Well, apparently the request for the admin user was received and passed on to the back end process,
but the back end replied that it switched to offline mode..that means we need to also enable debugging
in the domain part and continue investigation there. We need to add debug_level to the [domain] section
and restart sssd again. Then run the getent command and inspect the file called
/var/log/sssd/sssd_ipa.example.com starting with the time that corresponds to the NSS responder
sending the data (as indicated by sss_dp_issue_request in the nss log).

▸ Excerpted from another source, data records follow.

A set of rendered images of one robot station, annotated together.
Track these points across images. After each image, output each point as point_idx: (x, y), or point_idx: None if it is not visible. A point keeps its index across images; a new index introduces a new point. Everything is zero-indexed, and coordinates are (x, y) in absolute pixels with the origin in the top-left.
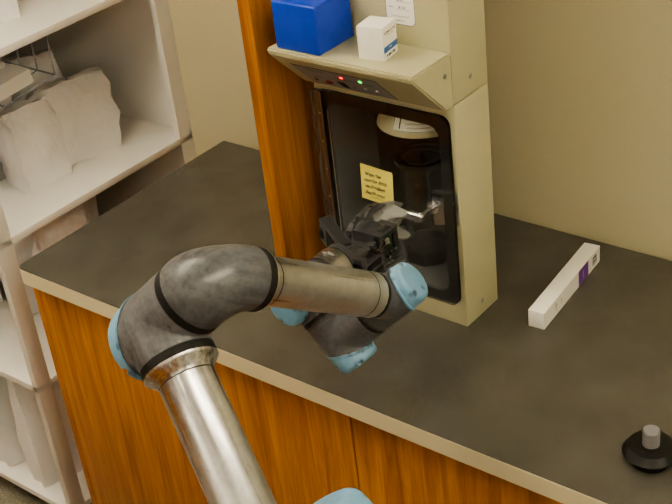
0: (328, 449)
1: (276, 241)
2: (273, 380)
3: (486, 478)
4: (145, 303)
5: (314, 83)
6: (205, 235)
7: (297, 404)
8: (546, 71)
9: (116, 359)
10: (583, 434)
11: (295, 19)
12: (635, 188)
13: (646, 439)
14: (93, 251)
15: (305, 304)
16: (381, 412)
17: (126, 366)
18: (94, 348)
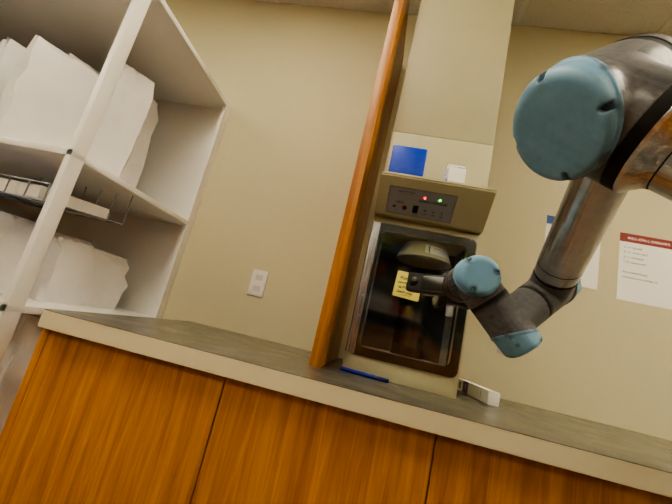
0: (389, 498)
1: (323, 316)
2: (360, 405)
3: (599, 502)
4: (627, 43)
5: (374, 220)
6: (215, 337)
7: (365, 442)
8: None
9: (604, 82)
10: (642, 455)
11: (410, 155)
12: (471, 355)
13: None
14: (122, 321)
15: (621, 203)
16: (497, 427)
17: (621, 93)
18: (86, 406)
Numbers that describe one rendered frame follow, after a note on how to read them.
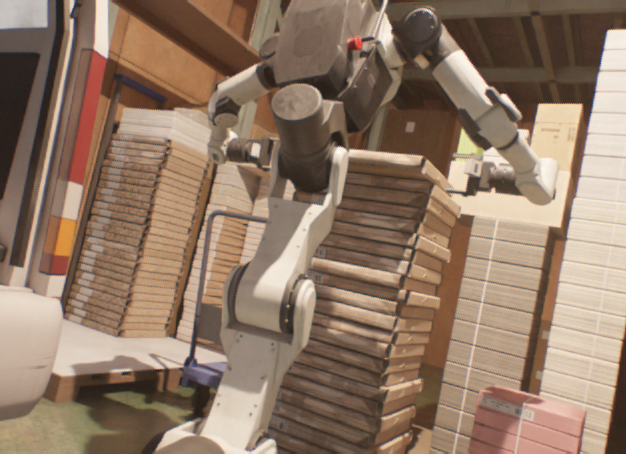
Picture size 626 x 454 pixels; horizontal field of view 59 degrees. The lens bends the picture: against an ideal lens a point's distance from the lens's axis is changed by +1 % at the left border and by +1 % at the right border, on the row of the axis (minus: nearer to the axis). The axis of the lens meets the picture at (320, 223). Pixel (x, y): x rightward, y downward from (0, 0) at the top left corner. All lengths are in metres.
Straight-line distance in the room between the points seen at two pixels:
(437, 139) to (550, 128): 3.89
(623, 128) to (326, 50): 1.20
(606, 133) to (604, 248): 0.41
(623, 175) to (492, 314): 0.65
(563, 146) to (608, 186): 0.21
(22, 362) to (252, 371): 0.45
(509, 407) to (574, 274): 0.57
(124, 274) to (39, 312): 2.18
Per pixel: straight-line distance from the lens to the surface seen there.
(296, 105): 1.21
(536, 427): 1.77
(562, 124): 2.25
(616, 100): 2.25
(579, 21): 4.76
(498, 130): 1.46
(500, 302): 2.12
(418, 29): 1.44
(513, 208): 2.17
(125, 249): 3.43
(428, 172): 1.69
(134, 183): 3.48
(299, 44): 1.45
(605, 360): 2.10
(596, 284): 2.10
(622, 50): 2.33
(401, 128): 6.26
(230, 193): 3.62
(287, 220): 1.29
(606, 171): 2.18
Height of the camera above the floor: 0.71
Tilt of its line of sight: 5 degrees up
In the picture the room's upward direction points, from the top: 12 degrees clockwise

In the domain log we see:

[sssd[be[ipa.example.com]]] [fo_resolve_service_done] (0x0020): Failed to resolve server


'master.ipa.example.com:389': Domain name not found
[sssd[be[ipa.example.com]]] [set_server_common_status] (0x0100): Marking server
'master.ipa.example.com:389' as 'not working'
[sssd[be[ipa.example.com]]] [be_resolve_server_process] (0x0080): Couldn't resolve server
(master.ipa.example.com:389), resolver returned (11)
[sssd[be[ipa.example.com]]] [be_resolve_server_process] (0x1000): Trying with the next one!
[sssd[be[ipa.example.com]]] [fo_resolve_service_send] (0x0100): Trying to resolve service 'IPA'
[sssd[be[ipa.example.com]]] [get_server_status] (0x1000): Status of server
'master.ipa.example.com:389' is 'not working'
[sssd[be[ipa.example.com]]] [get_port_status] (0x1000): Port status of port 0 for server '(no name)'
is 'not working'
[sssd[be[ipa.example.com]]] [get_server_status] (0x1000): Status of server
'master.ipa.example.com:389' is 'not working'
[sssd[be[ipa.example.com]]] [fo_resolve_service_send] (0x0020): No available servers for service
'IPA'
[sssd[be[ipa.example.com]]] [be_resolve_server_done] (0x1000): Server resolution failed: 5
[sssd[be[ipa.example.com]]] [sdap_id_op_connect_done] (0x0020): Failed to connect, going offline
(5 [Input/output error])
[sssd[be[ipa.example.com]]] [be_ptask_create] (0x0400): Periodic task [Check if online (periodic)]
was created
[sssd[be[ipa.example.com]]] [be_ptask_schedule] (0x0400): Task [Check if online (periodic)]:
scheduling task 70 seconds from now [1426087775]
[sssd[be[ipa.example.com]]] [be_run_offline_cb] (0x0080): Going offline. Running callbacks.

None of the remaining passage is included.